Though hypnosis remains a helpful tool for some cases in psychotherapy, it has its limitations.  After decades of misuse, we now know hypnosis is not a lie detector. Using it to recover past memories is not advised. Doing so can cause false memories, and the session itself will further reinforce those false memories. Dreams and desires get mixed up with actual events in this instance. Barney did not seek hypnotic regression for two years after the event. That’s a long time for confabulation and wishful thinking to work into his memory and color the actual events. It doesn’t mean the person is consciously lying; it’s what they think happened. That’s how the human brain and memory process is constructed. Human perception is imperfect.

Well, there you have it.  Truth is always stranger than fiction and more disappointing. That is the real story of the facts behind The Interrupted Journey and the Hills. Though the Hills became famous for the UFO story, they did not live happily ever after.  Barney died suddenly in 1969 at age 46 of a brain aneurysm. After his death, Betty made the story a cottage industry of sorts, lecturing and touring with UFO conventions. As interest in the story waned, Betty’s tales became wilder, to the point where the audience booed her out of a UFO symposium in the 1980s. During that debacle, she showed pictures of streetlights claiming they were flying saucers she could summon at will. She also claimed one UFO looked like “Jack Pumpkinhead.”  She died in 2004 at age 85.

In hindsight, I feel the person who suffered the most from this story is Barney Hill. In Fuller’s book, Barney was moved from the forefront to a supporting background role.  Heavily editing the sessions from Dr. Simon, Fuller placed Betty’s tale of friendly utopian aliens front and center.  Barney’s suffering at the hands of systematic racism was mainly ignored, though getting a courtesy mention. 

Contemporary scholars have noticed how Barney Hill’s most outstanding achievement, his work as a civil rights activist, has been lost because the UFO tale is more entertaining. Of course, this is a great disservice to the man and his legacy. The UFO story unfairly overshadows his hard work for equality. His obituary gave four paragraphs to the alleged incident, while his activism and community service record made a penultimate paragraph. Even the New Hampshire NAACP refers to the Hills as the couple famous for the UFO.  

Some researchers are now reexamining the incident and calling out the overt racism involved in the tale. Some have gone so far as to speculate the entire affair was simply repression of a far more realistic and horrible event.  Did a racism-fueled confrontation, or a hate crime, occur as the couple left the New Hampshire café on that night in September 1961? 

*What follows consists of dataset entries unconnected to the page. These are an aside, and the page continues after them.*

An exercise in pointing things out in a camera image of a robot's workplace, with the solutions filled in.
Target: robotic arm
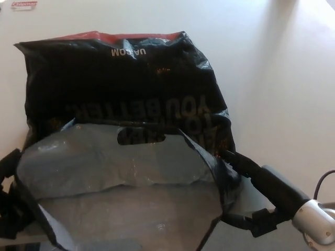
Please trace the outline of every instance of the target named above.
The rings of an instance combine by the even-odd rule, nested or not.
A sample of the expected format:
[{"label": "robotic arm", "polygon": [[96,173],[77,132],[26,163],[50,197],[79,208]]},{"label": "robotic arm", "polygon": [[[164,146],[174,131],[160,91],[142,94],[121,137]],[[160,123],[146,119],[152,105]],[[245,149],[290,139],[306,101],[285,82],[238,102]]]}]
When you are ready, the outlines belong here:
[{"label": "robotic arm", "polygon": [[310,199],[268,166],[260,167],[239,153],[222,151],[220,155],[237,173],[250,178],[253,186],[276,207],[273,212],[267,209],[257,211],[252,218],[227,213],[222,216],[222,221],[250,230],[254,237],[259,237],[277,229],[278,224],[292,220],[310,248],[335,251],[335,210]]}]

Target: table surface
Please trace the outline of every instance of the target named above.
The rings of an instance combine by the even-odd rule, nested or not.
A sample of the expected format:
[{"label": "table surface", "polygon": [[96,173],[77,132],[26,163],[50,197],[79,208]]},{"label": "table surface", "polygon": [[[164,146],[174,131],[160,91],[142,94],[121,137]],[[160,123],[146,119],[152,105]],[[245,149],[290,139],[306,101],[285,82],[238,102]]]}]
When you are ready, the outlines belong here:
[{"label": "table surface", "polygon": [[[43,0],[31,12],[13,12],[11,3],[0,13],[0,157],[21,147],[28,130],[25,61],[14,43],[92,30],[185,30],[215,70],[239,152],[310,196],[334,169],[335,12],[325,0]],[[332,178],[321,202],[335,201]],[[245,182],[238,207],[264,206],[271,205]]]}]

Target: red sticker
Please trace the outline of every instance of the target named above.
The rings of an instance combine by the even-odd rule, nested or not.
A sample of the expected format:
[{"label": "red sticker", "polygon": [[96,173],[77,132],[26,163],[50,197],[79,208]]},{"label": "red sticker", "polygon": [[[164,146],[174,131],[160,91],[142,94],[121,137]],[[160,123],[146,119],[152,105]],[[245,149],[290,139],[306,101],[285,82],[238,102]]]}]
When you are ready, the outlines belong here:
[{"label": "red sticker", "polygon": [[33,10],[37,6],[37,1],[34,2],[13,2],[11,9],[15,12]]}]

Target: black plastic wrap
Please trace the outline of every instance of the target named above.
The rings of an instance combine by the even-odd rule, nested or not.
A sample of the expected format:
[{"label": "black plastic wrap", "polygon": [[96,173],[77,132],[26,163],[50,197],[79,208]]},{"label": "black plastic wrap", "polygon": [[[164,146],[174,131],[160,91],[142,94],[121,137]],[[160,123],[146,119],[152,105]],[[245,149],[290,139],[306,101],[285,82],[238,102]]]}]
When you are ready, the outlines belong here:
[{"label": "black plastic wrap", "polygon": [[[15,46],[25,55],[28,73],[25,109],[30,130],[25,148],[73,118],[179,134],[209,166],[222,209],[229,210],[241,190],[241,179],[217,157],[219,149],[235,151],[227,106],[211,65],[185,32],[93,31]],[[29,191],[16,180],[32,210],[39,212]],[[42,218],[37,215],[43,226]],[[56,244],[50,226],[44,230]]]}]

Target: black cable
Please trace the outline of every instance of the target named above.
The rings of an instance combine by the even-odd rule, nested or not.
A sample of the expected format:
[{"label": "black cable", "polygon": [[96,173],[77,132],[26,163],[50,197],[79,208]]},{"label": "black cable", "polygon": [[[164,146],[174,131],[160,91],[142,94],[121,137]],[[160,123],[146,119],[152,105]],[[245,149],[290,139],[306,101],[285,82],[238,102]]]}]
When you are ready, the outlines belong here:
[{"label": "black cable", "polygon": [[328,175],[330,175],[330,174],[334,174],[334,173],[335,173],[335,170],[331,170],[331,171],[326,172],[324,175],[322,175],[322,177],[320,178],[318,184],[316,185],[313,199],[316,200],[316,199],[318,198],[319,190],[320,190],[320,187],[321,187],[321,184],[322,184],[323,180],[324,180]]}]

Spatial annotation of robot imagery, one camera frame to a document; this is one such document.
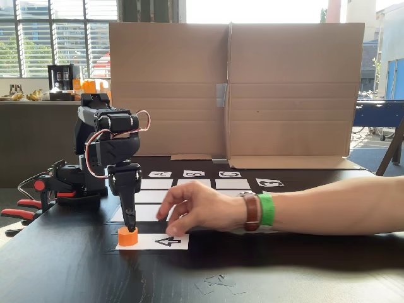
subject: finger
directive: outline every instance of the finger
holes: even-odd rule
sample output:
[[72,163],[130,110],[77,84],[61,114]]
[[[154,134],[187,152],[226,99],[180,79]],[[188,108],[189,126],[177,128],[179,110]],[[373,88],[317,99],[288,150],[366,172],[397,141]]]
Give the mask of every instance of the finger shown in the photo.
[[178,220],[179,217],[181,217],[183,214],[187,213],[189,211],[189,202],[184,201],[178,205],[175,206],[174,210],[171,213],[169,224],[173,223],[174,221]]
[[198,186],[199,184],[193,181],[170,188],[163,199],[162,205],[158,209],[157,219],[161,220],[165,218],[174,205],[191,199]]
[[171,237],[183,237],[189,229],[197,226],[198,224],[199,222],[196,212],[191,211],[186,216],[183,216],[170,224],[165,232]]

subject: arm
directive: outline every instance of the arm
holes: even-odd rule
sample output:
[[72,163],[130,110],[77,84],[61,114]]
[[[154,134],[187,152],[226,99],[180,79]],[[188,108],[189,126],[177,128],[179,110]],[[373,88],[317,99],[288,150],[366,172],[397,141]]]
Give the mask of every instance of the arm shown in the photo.
[[273,193],[273,229],[364,235],[404,230],[404,177],[364,177]]
[[[356,178],[272,197],[273,230],[324,235],[404,230],[404,177]],[[174,205],[166,232],[178,237],[197,225],[230,230],[246,222],[242,198],[224,196],[198,182],[170,189],[157,218],[167,216]]]

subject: window
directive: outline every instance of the window
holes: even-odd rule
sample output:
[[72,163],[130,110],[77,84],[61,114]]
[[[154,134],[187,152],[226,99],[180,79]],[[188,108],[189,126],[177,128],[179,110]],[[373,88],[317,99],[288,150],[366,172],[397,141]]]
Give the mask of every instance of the window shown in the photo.
[[108,22],[117,20],[116,0],[0,3],[0,78],[46,78],[50,64],[74,64],[85,77],[110,78]]

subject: white paper card
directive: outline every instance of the white paper card
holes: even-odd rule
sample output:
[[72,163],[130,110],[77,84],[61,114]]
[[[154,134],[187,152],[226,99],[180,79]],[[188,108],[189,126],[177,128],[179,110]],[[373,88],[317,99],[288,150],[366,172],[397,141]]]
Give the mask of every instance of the white paper card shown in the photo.
[[235,178],[235,177],[241,177],[241,174],[239,172],[219,172],[219,177]]
[[162,203],[167,191],[140,191],[134,195],[137,203]]
[[250,189],[245,179],[216,179],[216,189]]
[[[195,180],[192,180],[192,179],[179,179],[178,182],[177,182],[177,185],[185,184],[185,183],[188,183],[188,182],[191,182],[191,181],[195,181]],[[199,181],[199,182],[203,183],[204,185],[206,185],[208,187],[211,187],[210,186],[210,179],[196,179],[196,181]]]
[[201,177],[205,175],[205,172],[200,172],[198,170],[184,170],[184,177]]
[[237,197],[239,193],[242,191],[232,191],[232,190],[226,190],[226,189],[219,189],[218,193],[225,194],[226,196],[230,197]]
[[171,172],[151,172],[149,177],[169,178],[171,177]]
[[[151,222],[158,221],[156,218],[157,211],[160,208],[160,205],[150,205],[150,204],[138,204],[134,207],[136,210],[136,221],[137,222]],[[171,208],[169,215],[167,217],[167,221],[171,216],[174,207]],[[111,222],[123,222],[124,216],[122,214],[122,208],[119,207],[115,213],[115,215],[111,218]]]
[[263,187],[277,187],[277,186],[284,186],[282,182],[279,180],[271,180],[271,179],[257,179],[257,183],[259,186]]
[[188,249],[189,235],[184,237],[170,237],[166,234],[138,234],[138,243],[132,246],[117,245],[120,250],[148,250],[148,249]]
[[168,189],[172,186],[172,179],[142,179],[141,189]]

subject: green wristband
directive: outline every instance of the green wristband
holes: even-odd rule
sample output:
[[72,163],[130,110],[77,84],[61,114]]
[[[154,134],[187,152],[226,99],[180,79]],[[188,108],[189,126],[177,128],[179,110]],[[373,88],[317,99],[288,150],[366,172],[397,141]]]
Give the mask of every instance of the green wristband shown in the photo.
[[273,204],[272,197],[267,193],[259,194],[258,197],[259,200],[261,200],[261,205],[263,207],[261,225],[272,226],[275,217],[275,205]]

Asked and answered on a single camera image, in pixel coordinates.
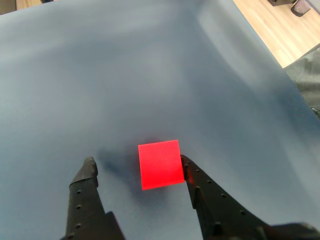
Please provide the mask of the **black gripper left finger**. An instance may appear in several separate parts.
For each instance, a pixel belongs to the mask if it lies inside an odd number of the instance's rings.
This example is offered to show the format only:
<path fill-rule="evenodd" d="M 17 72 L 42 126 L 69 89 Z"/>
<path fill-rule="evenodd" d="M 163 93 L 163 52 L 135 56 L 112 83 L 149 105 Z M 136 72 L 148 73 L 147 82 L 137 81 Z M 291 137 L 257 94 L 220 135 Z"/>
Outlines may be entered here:
<path fill-rule="evenodd" d="M 69 185 L 69 202 L 63 240 L 123 240 L 113 212 L 105 212 L 98 193 L 98 168 L 93 157 L 83 165 Z"/>

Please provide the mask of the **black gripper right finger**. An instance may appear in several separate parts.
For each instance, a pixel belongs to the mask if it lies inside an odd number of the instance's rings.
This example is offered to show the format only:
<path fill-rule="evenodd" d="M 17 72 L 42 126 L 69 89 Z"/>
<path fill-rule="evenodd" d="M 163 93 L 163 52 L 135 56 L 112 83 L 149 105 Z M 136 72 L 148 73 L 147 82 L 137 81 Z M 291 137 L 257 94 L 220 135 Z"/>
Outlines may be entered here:
<path fill-rule="evenodd" d="M 268 225 L 237 202 L 198 165 L 181 156 L 190 201 L 204 240 L 266 240 Z"/>

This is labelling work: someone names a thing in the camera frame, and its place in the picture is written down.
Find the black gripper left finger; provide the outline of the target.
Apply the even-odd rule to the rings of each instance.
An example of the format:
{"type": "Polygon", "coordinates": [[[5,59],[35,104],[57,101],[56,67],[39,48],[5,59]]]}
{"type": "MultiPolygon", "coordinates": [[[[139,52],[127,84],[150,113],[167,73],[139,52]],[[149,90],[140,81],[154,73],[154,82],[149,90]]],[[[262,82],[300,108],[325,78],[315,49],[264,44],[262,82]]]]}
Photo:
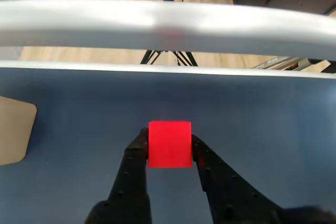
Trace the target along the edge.
{"type": "Polygon", "coordinates": [[[97,203],[85,223],[152,223],[146,186],[149,129],[143,128],[126,147],[106,200],[97,203]]]}

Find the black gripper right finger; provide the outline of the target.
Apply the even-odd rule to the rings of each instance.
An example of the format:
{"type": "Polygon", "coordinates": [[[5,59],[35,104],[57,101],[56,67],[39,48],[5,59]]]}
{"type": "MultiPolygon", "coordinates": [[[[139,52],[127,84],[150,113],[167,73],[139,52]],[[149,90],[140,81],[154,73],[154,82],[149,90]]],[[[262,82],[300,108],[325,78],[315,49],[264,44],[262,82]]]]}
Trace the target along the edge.
{"type": "Polygon", "coordinates": [[[244,180],[197,136],[192,158],[214,223],[335,223],[318,207],[282,208],[244,180]]]}

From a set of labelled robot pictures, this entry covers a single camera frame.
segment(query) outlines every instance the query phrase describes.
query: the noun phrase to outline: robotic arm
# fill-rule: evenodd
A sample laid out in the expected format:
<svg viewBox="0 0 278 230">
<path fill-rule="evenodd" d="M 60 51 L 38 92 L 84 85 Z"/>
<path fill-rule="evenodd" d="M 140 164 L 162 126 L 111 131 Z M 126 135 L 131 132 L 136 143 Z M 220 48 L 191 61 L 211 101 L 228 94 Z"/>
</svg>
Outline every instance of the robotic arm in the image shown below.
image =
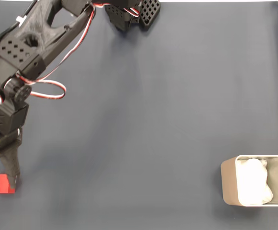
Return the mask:
<svg viewBox="0 0 278 230">
<path fill-rule="evenodd" d="M 65 87 L 45 80 L 83 42 L 96 8 L 105 7 L 110 21 L 122 31 L 139 23 L 148 29 L 160 10 L 158 0 L 33 0 L 18 22 L 0 34 L 0 160 L 5 167 L 11 188 L 20 176 L 18 147 L 22 143 L 29 95 L 48 99 L 64 97 Z M 52 28 L 55 15 L 62 9 L 76 16 L 69 24 Z M 82 31 L 83 35 L 60 64 L 44 77 L 46 67 Z M 37 82 L 59 86 L 64 94 L 50 96 L 32 92 Z"/>
</svg>

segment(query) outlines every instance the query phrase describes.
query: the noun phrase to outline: red block
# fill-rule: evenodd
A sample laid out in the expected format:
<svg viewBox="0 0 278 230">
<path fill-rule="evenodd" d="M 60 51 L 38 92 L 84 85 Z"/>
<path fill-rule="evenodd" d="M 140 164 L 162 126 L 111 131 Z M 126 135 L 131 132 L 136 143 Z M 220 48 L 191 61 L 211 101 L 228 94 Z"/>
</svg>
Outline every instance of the red block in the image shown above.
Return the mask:
<svg viewBox="0 0 278 230">
<path fill-rule="evenodd" d="M 7 175 L 0 174 L 0 194 L 2 193 L 15 193 L 14 188 L 10 188 Z"/>
</svg>

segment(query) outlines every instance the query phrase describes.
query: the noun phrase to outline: white tissue
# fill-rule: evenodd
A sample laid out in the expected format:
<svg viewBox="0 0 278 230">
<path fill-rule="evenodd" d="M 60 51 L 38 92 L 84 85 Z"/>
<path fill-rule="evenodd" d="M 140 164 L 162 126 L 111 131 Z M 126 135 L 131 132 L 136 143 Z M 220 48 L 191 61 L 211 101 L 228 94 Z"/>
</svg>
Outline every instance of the white tissue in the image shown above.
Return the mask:
<svg viewBox="0 0 278 230">
<path fill-rule="evenodd" d="M 267 185 L 266 166 L 266 160 L 237 160 L 237 184 L 241 204 L 263 205 L 273 199 L 273 193 Z"/>
</svg>

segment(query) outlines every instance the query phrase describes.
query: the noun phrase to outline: square container
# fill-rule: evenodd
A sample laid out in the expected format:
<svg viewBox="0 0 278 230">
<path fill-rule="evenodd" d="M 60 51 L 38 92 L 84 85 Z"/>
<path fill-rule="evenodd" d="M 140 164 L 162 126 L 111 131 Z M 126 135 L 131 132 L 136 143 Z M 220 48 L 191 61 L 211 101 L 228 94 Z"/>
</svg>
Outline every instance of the square container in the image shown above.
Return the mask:
<svg viewBox="0 0 278 230">
<path fill-rule="evenodd" d="M 264 205 L 243 205 L 239 201 L 236 161 L 257 158 L 267 160 L 267 184 L 274 195 L 271 202 Z M 278 155 L 240 155 L 221 164 L 223 198 L 229 205 L 245 207 L 278 207 Z"/>
</svg>

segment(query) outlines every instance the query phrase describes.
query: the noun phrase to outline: dark blue surface
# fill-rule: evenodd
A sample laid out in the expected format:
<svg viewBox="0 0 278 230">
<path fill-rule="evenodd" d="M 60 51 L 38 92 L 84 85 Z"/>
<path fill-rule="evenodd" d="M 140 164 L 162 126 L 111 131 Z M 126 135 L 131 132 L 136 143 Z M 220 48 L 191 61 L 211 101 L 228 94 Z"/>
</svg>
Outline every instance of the dark blue surface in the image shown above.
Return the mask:
<svg viewBox="0 0 278 230">
<path fill-rule="evenodd" d="M 27 5 L 0 1 L 0 31 Z M 52 79 L 67 96 L 29 99 L 0 230 L 278 230 L 278 208 L 226 205 L 220 174 L 278 154 L 277 2 L 163 3 L 127 35 L 98 10 Z"/>
</svg>

While I don’t buy the UFO tale at all, I don’t believe the Hills purposely perpetrated a hoax. They were not kooks and were well-respected members of their community. After the sessions, Betty and Barney gave lectures about their supposed encounter at local churches and civic groups, but it wasn’t for fame or monetary gain. The Hills were hoping someone had a similar experience. Though they did regret the story went public, they are sadly responsible for letting the cat out of the bag. In the audience of one lecture sat a reporter for the Boston Globe.  The story made the next edition, where it caught John Fuller’s attention, and the rest is history.

Decide for yourself.  Dr. Simon’s files and correspondence can be found at skeptic and UFO researcher Robert Sheaffer’s website. The Interrupted Journey is still in print.  Scholarly articles are on the internet for reading, at university libraries, and at JSTOR. Betty Hill’s family sent her records and sundry artifacts to the University of New Hampshire upon her death. If you visit, you can view them. 

In the end, as with all UFO tales, we only have the story of two people with no corroborating evidence this event ever took place. The only independent witness was the family dog.  To date, there is no record the poor dachshund ever talked. And so, the tale has become part of folklore and history, no matter how much corroborating evidence is glaringly absent. People just want to believe, and they will.